Jigar Shah of the opposition coalition, CASE, notes, "It is not pleasant to see SolarWorld and its employees in a precarious financial situation. Blunt instruments like tariffs were not the right solution to promote a U.S. solar cell manufacturing industry. We should all work together to figure out how to promote local manufacturing without raising prices for 98 percent of the U.S. solar value chain.”

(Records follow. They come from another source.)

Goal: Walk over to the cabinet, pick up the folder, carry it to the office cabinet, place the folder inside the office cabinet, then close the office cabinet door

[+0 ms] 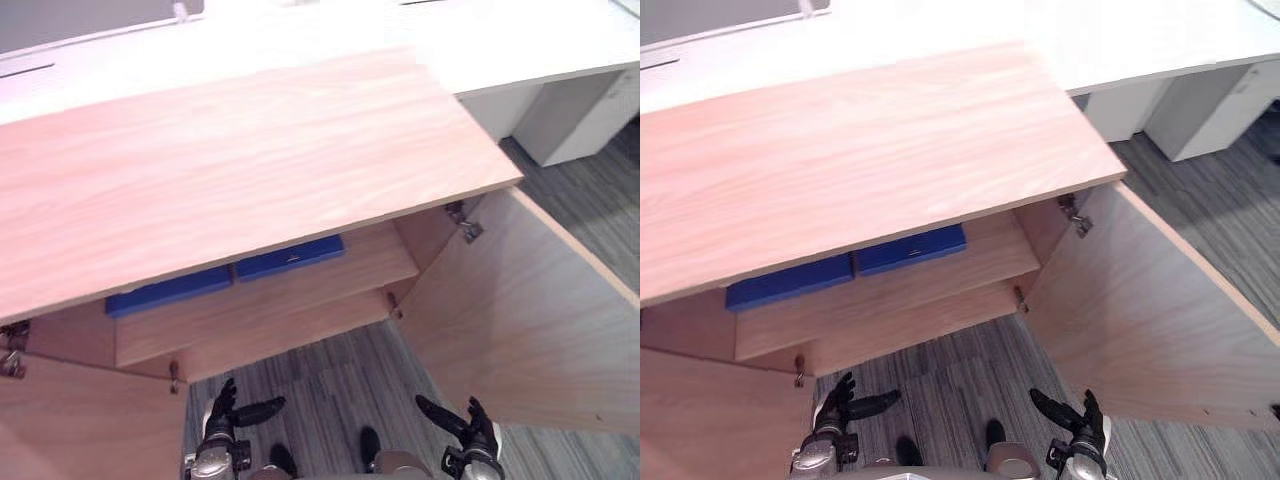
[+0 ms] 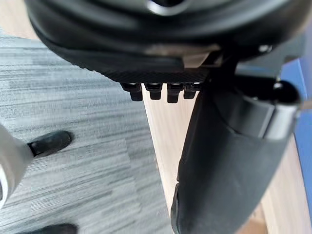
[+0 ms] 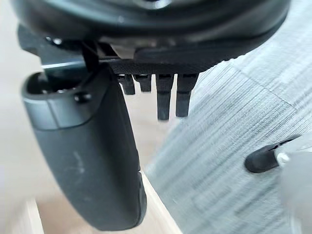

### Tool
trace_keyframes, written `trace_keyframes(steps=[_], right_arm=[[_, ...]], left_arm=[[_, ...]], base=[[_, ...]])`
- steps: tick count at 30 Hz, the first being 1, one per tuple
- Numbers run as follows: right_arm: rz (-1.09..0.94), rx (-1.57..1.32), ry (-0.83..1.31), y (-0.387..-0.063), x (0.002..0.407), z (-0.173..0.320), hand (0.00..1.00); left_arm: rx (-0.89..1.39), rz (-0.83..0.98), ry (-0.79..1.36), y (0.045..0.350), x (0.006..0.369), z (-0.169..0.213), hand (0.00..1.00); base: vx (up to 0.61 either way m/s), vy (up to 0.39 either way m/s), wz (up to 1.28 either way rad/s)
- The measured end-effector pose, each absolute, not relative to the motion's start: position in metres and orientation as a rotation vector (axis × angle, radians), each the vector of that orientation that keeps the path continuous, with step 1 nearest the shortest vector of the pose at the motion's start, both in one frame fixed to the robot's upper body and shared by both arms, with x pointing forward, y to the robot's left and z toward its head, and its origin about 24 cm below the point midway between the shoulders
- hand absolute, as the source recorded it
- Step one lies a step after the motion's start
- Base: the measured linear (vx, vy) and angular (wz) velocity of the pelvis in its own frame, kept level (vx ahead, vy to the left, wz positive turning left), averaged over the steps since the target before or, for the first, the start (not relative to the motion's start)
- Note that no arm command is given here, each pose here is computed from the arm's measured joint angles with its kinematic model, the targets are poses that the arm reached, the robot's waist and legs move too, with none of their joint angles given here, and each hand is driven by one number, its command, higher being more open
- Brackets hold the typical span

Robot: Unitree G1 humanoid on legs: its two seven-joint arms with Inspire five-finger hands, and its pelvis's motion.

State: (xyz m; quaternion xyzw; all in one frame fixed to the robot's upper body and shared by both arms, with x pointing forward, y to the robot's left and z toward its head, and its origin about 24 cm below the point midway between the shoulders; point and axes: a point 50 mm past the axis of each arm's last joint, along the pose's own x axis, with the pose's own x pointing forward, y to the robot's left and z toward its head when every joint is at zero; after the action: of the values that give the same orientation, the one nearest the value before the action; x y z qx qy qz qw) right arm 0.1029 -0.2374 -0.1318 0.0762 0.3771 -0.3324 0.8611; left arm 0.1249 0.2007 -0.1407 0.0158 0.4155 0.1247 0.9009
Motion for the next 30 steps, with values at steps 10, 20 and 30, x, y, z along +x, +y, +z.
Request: trace_keyframes(steps=[10, 20, 30], right_arm=[[-0.903, 0.134, 0.396, -0.31, 0.153, -0.063, 1.0], [-0.752, -0.057, 0.142, -0.353, 0.235, 0.019, 1.0], [-0.498, -0.236, 0.129, -0.338, 0.274, 0.043, 1.0]], left_arm=[[0.041, 0.233, 0.91, 0.199, 0.107, -0.147, 1.0], [0.042, 0.184, 0.934, 0.19, 0.098, -0.15, 1.0], [0.048, 0.148, 0.878, 0.186, 0.107, -0.146, 1.0]], base=[[-0.13, -0.005, -0.58], [-0.08, -0.038, -0.31], [0.08, -0.028, -0.21]])
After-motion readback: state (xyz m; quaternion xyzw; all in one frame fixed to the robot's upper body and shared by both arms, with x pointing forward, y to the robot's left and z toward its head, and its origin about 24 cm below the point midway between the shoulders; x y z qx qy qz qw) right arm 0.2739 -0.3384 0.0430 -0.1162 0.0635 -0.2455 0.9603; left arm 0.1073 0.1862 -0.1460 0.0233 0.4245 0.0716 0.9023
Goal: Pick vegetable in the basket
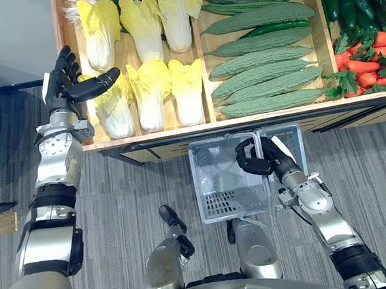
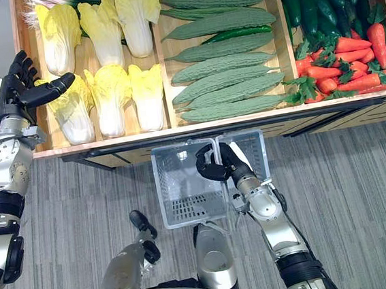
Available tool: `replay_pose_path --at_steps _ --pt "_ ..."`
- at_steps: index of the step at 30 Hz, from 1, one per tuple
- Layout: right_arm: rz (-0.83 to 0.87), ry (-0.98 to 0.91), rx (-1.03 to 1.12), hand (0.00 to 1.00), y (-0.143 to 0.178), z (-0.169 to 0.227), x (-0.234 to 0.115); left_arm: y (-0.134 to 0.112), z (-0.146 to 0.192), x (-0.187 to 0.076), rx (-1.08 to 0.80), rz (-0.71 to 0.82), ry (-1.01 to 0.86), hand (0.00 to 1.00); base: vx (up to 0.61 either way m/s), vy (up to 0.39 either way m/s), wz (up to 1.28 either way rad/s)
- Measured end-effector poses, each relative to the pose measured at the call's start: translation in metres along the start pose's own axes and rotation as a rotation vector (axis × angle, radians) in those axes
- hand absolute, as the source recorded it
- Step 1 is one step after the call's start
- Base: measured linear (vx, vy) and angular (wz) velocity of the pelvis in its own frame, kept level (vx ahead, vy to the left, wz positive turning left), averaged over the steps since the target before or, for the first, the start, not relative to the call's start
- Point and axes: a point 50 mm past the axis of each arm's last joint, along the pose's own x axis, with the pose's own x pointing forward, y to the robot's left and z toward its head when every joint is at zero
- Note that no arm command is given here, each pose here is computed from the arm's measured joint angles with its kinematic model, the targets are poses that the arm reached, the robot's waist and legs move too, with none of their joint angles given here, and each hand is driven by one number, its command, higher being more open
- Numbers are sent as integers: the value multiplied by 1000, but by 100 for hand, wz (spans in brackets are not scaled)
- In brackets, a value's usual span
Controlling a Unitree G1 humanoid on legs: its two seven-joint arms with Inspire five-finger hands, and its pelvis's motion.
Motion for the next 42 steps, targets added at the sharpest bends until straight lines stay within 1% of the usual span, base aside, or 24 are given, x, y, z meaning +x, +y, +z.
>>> replay_pose_path --at_steps 6,12,16,17,21,25,34,36,41,42 --pt "0 1 0 0 0 0 0 -10 -5 -1 -3 -37 14 100 0 0 4" --pt "0 4 0 0 0 -1 -1 -13 -9 -5 -8 -49 17 100 0 0 0" --pt "1 9 0 0 1 -2 -1 -21 -33 -22 -65 -57 75 100 33 -26 2" --pt "2 12 0 0 1 -3 -1 -20 -39 -26 -73 -46 93 100 33 -25 -1" --pt "2 17 0 0 1 -4 -2 -14 -43 -29 -77 -25 103 100 37 -22 -1" --pt "2 28 -34 0 1 -6 -1 -10 -53 -37 -55 -22 147 100 27 -16 -1" --pt "1 30 -38 0 0 -6 0 -4 -58 -39 -49 -9 169 100 15 -11 -1" --pt "0 32 -37 0 0 -6 0 -1 -59 -38 -15 -9 177 100 29 -21 -3" --pt "2 33 -37 0 0 -6 2 6 -52 -24 145 -35 206 100 21 -22 -5" --pt "2 32 -36 0 0 -5 2 7 -50 -22 152 -34 210 100 6 -11 -3"
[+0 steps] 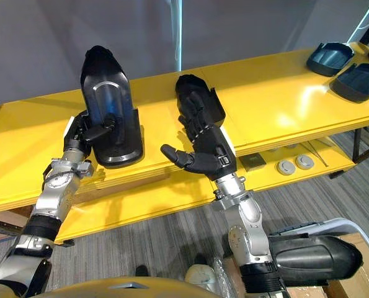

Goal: Walk over and take three plastic housings, then place them on the shelf

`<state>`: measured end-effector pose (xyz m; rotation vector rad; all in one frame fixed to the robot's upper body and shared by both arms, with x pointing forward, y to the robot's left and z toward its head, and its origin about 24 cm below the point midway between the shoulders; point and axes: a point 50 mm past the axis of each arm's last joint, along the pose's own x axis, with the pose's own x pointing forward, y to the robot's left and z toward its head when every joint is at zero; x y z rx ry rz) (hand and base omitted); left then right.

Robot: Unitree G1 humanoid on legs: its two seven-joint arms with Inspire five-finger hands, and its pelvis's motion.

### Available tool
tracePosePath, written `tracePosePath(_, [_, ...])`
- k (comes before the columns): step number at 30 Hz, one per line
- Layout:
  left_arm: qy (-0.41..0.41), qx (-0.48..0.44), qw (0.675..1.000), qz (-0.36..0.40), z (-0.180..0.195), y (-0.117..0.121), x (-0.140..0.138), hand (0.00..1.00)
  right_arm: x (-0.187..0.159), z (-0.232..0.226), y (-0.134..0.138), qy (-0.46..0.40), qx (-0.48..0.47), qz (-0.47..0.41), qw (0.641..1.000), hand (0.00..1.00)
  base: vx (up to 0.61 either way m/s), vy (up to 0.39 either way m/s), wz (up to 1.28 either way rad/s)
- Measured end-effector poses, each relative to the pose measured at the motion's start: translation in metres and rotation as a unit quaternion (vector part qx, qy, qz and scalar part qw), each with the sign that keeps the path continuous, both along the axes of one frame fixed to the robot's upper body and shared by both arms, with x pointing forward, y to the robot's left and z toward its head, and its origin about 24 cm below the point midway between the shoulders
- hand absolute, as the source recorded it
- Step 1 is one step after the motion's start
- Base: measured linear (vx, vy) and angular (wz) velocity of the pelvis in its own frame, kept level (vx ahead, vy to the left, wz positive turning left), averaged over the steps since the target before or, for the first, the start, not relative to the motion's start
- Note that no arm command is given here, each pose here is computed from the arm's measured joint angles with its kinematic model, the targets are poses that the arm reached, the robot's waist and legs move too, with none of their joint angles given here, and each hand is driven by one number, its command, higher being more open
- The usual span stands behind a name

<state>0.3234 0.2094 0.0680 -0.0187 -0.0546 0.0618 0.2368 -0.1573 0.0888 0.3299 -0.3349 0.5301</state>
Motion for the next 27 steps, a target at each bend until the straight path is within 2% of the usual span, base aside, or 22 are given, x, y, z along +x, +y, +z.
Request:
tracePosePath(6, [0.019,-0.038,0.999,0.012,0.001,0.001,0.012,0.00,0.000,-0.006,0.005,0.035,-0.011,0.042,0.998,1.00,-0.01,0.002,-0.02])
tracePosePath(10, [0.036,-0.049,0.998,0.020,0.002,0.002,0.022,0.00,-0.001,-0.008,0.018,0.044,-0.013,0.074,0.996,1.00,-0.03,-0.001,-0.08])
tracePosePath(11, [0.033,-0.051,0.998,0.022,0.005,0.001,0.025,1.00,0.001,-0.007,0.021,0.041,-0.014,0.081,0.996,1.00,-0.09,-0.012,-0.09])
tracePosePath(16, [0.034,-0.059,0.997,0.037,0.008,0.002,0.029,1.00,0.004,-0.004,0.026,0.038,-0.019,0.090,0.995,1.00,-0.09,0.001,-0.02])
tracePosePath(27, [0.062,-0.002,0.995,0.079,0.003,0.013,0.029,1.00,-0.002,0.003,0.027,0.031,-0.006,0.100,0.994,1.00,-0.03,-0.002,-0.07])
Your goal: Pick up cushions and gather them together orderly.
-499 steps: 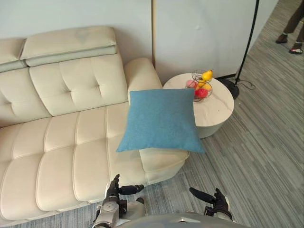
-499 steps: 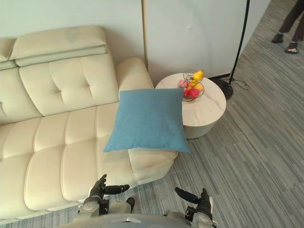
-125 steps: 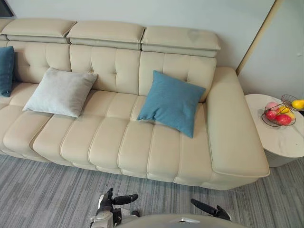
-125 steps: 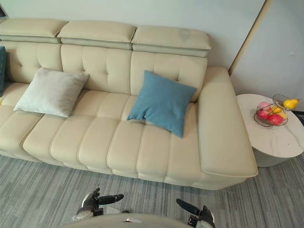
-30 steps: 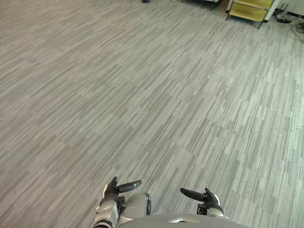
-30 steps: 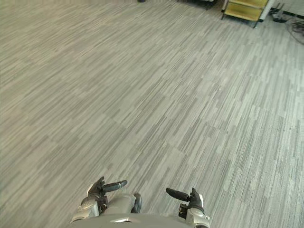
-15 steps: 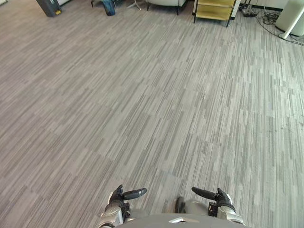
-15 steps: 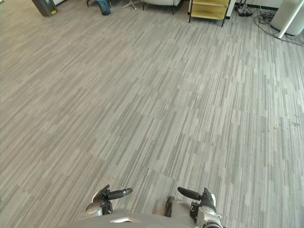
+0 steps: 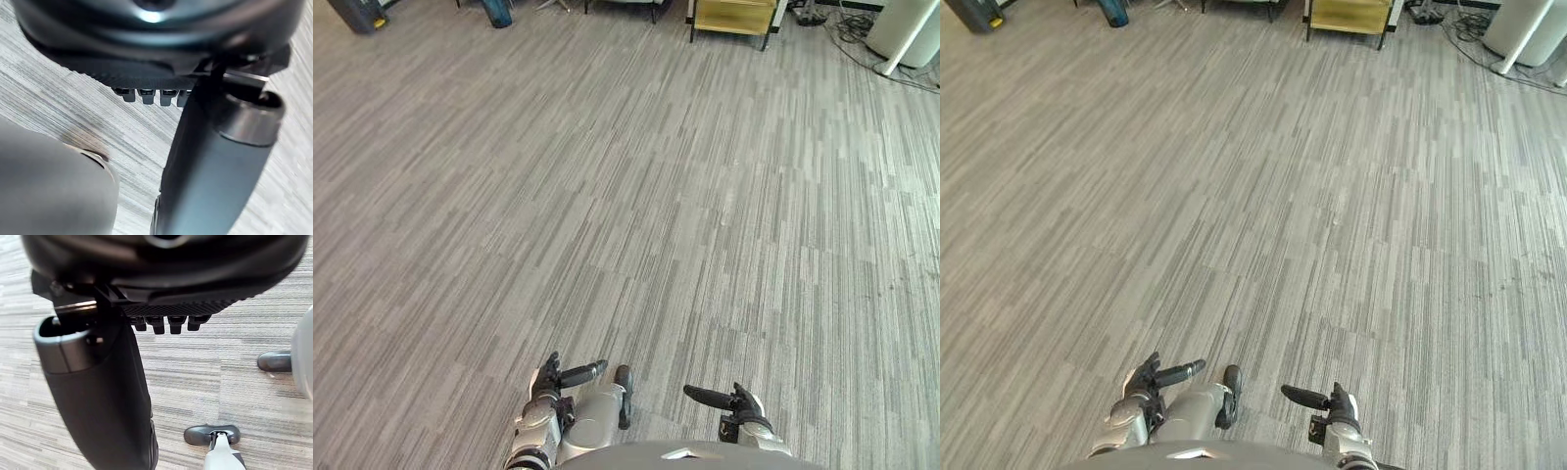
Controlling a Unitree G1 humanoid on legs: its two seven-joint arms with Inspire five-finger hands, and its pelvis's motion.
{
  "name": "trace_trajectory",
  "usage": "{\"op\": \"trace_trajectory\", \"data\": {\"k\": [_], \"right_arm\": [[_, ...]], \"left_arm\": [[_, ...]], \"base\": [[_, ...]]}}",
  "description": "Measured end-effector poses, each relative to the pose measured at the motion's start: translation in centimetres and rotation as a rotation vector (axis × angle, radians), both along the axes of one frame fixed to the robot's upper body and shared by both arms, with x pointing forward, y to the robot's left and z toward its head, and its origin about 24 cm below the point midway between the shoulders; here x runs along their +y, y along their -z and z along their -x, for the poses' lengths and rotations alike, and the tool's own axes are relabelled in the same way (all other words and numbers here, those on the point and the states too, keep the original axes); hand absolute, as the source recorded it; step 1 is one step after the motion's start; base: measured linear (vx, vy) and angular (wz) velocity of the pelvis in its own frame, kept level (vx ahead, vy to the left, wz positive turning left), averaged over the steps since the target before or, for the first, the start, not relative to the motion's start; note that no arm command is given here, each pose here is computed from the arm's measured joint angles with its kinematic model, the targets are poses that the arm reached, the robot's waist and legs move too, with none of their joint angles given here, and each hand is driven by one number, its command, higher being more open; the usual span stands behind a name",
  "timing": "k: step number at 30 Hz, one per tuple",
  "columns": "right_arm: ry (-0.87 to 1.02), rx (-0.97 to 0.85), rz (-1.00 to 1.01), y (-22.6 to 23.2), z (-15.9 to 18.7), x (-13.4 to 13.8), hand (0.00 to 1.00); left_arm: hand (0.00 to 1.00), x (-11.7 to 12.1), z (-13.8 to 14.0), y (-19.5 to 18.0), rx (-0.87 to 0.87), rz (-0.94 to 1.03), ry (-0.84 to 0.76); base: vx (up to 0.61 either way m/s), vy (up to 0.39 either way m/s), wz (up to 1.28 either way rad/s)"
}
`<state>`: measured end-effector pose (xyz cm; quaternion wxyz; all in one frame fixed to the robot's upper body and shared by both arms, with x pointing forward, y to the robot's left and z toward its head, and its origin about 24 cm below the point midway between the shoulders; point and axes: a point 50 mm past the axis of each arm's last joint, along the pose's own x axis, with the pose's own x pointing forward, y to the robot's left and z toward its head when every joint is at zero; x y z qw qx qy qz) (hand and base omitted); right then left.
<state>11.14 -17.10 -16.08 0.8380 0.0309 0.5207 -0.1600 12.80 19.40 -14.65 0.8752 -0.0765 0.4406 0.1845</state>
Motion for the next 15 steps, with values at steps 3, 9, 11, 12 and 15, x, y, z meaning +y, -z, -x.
{"op": "trace_trajectory", "data": {"k": [3,9,11,12,15], "right_arm": [[-0.018,-0.012,0.009,-0.1,0.1,-0.3,1.0],[0.021,-0.048,0.071,-0.6,0.1,-2.8,1.0],[0.039,-0.061,0.064,-0.7,-0.2,-2.8,1.0],[0.039,-0.061,0.059,-0.7,-0.5,-2.7,1.0],[0.075,-0.052,0.061,-0.7,-0.6,-3.3,1.0]], "left_arm": [[1.0,0.4,-0.1,0.1,0.027,-0.019,0.06],[1.0,-0.5,0.9,0.8,0.091,0.004,0.089],[1.0,-0.5,0.8,0.8,0.09,0.0,0.092],[1.0,-0.5,1.0,0.9,0.106,-0.009,0.115],[1.0,-1.5,1.2,1.2,0.118,0.019,0.124]], "base": [[0.44,0.074,0.13],[0.47,-0.053,0.34],[0.54,-0.254,0.63],[0.6,-0.315,0.66],[0.6,-0.354,0.3]]}}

Tim Brightbill of Wiley Rein LLP, Counsel to Coalition for American Solar Manufacturing responds via email: "Mr. Wesoff’s article, and its entire premise, are incorrect. The AD/CVD orders on solar cells and modules would not be revoked, and would not be affected at all, by a changed circumstances review request. 
 
First, it is important to understand that the orders were supported by the domestic industry as a whole, including seven U.S. cell and/or module manufacturers and about 230 other U.S. solar companies. Therefore, “changed circumstances” would not support revocation of the order even if one or more companies were forced to stop production.
 
Second, even if the entire U.S. cell and module manufacturing industry were forced to stop production due to China’s unfair trade practices – which will not occur – the non-producing members of the domestic industry would still have a strong interest in maintaining the orders and would fight to keep them in place, because fair market competition best serves everyone’s interests.   It would be unprecedented and wrong for the Commerce Department to grant a changed circumstances request after the Chinese industry – the dumpers and subsidizers – had driven the entire U.S. industry out of business. 
 
Changed circumstance review requests are almost never granted by Commerce, and when they are granted, it is at the request of – and with the approval of – the domestic manufacturing industry. 
 
It is important for all solar cell and module importers and purchasers to understand that the U.S. antidumping and countervailing duty orders on China will be in place for a minimum of five years, and very likely for many more years to come. It is unfortunate that Greentech would indulge Mr. Shah’s speculation, which is unsupported by law or precedent."